• **Exercise directions**
Your task is to show every line in the listing below that includes "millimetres".
#### Source data
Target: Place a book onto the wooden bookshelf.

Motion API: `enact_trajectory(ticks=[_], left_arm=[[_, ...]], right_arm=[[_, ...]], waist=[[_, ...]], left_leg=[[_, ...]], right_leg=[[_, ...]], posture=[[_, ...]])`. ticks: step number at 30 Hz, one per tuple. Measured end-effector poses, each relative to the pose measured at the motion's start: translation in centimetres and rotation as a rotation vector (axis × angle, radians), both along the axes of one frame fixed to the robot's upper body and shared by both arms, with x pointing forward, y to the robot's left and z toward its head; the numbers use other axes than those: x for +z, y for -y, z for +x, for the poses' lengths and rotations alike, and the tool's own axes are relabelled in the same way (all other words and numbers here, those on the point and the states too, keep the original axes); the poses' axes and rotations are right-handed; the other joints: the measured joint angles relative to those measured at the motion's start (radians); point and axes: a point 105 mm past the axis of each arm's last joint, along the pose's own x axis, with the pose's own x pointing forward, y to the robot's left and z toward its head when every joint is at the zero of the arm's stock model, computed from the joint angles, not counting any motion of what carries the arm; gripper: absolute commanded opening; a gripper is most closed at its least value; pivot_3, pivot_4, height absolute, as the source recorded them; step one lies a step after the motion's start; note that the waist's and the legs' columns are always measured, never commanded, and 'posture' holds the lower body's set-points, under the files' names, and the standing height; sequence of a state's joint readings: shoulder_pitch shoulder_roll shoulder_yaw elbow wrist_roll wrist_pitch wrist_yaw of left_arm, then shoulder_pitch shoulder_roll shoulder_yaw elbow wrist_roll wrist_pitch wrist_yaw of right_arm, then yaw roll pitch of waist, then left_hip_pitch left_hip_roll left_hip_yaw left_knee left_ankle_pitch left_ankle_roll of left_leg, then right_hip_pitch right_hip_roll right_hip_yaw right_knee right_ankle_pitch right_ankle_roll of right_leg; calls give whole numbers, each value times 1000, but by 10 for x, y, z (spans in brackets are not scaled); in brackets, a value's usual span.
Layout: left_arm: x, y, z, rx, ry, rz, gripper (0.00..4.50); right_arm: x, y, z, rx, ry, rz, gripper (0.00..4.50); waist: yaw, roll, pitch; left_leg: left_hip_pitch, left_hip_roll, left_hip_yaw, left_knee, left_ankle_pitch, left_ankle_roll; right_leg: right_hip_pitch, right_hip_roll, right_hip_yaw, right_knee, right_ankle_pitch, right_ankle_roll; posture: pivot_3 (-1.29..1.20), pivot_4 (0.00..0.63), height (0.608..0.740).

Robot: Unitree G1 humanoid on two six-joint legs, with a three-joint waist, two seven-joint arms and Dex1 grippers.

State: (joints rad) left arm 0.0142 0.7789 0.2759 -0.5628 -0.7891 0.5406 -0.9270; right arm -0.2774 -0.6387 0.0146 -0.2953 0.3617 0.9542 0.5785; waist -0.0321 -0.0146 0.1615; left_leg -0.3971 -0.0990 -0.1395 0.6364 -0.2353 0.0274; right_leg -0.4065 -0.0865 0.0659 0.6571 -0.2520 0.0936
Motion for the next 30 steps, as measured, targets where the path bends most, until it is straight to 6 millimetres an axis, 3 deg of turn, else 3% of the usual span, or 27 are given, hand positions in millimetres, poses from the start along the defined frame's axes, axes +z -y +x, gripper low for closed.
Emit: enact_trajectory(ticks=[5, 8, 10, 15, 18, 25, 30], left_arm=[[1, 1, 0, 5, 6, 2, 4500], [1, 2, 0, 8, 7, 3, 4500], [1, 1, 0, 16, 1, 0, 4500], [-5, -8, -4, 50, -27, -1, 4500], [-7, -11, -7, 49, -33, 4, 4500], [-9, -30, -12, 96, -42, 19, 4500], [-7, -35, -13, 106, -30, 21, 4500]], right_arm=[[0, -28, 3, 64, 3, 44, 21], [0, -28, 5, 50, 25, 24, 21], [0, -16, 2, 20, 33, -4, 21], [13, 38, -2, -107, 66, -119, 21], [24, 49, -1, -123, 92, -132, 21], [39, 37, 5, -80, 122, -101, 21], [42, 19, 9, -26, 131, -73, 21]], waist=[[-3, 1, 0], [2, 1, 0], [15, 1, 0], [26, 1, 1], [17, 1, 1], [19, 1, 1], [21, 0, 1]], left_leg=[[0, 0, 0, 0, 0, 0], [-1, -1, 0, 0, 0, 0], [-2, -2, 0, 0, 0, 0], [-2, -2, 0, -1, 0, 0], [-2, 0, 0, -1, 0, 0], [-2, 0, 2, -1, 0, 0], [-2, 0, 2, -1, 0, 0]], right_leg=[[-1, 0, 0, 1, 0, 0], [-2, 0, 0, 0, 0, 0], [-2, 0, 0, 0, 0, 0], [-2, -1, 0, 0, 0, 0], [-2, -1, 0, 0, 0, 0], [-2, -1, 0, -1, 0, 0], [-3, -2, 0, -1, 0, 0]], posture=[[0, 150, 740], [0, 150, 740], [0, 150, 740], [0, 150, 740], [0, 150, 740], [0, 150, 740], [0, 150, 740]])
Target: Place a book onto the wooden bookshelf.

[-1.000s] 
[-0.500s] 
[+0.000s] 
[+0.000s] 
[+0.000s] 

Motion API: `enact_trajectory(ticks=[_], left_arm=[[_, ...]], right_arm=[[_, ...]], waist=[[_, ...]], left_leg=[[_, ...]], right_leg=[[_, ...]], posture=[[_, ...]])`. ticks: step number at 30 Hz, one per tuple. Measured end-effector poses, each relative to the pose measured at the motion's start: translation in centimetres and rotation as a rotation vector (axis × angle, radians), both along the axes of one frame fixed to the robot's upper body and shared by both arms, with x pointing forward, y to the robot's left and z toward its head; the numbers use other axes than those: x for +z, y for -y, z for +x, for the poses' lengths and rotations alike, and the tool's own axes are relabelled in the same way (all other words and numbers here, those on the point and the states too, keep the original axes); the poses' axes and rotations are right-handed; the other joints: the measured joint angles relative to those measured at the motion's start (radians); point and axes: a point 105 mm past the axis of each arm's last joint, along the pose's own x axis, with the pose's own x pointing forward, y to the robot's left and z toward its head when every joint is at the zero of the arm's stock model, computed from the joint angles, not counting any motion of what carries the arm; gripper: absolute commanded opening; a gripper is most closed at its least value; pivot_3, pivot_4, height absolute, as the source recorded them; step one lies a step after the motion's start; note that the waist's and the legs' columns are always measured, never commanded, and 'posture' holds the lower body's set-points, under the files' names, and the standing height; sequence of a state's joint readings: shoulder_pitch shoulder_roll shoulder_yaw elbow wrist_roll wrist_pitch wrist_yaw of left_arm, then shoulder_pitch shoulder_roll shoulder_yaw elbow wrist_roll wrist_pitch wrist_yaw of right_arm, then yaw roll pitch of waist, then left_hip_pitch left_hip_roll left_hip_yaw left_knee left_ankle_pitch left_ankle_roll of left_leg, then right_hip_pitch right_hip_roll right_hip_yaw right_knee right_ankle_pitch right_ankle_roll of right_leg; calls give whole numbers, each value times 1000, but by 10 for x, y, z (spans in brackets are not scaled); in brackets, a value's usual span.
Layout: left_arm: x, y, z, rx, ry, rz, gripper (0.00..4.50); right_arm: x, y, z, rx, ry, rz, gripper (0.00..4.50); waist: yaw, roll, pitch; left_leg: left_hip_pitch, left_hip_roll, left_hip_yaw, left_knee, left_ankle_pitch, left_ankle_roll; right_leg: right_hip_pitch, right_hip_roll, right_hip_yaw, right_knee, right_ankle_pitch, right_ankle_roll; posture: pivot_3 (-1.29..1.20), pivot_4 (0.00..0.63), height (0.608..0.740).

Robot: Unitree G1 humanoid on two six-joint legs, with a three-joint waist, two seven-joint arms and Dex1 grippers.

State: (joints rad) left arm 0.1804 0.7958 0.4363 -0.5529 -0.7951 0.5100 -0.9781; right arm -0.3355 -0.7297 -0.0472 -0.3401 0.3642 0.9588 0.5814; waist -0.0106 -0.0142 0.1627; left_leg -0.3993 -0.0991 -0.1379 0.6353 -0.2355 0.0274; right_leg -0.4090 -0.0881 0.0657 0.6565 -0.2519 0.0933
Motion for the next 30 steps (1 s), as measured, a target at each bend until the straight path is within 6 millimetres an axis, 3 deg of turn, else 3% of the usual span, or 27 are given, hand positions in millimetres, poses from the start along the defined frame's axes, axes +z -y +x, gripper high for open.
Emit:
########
• **Completed task**
Motion for the next 30 steps, as measured, targets where the path bends most, until it is straight to 6 millimetres an axis, 3 deg of turn, else 3% of the usual span, or 27 are given, hand positions in millimetres, poses from the start along the defined frame's axes, axes +z -y +x, gripper low for closed.
Motion for the next 30 steps (1 s), as measured, a target at each bend until the straight path is within 6 millimetres an axis, 3 deg of turn, else 3% of the usual span, or 27 are given, hand positions in millimetres, poses from the start along the defined frame's axes, axes +z -y +x, gripper high for open.

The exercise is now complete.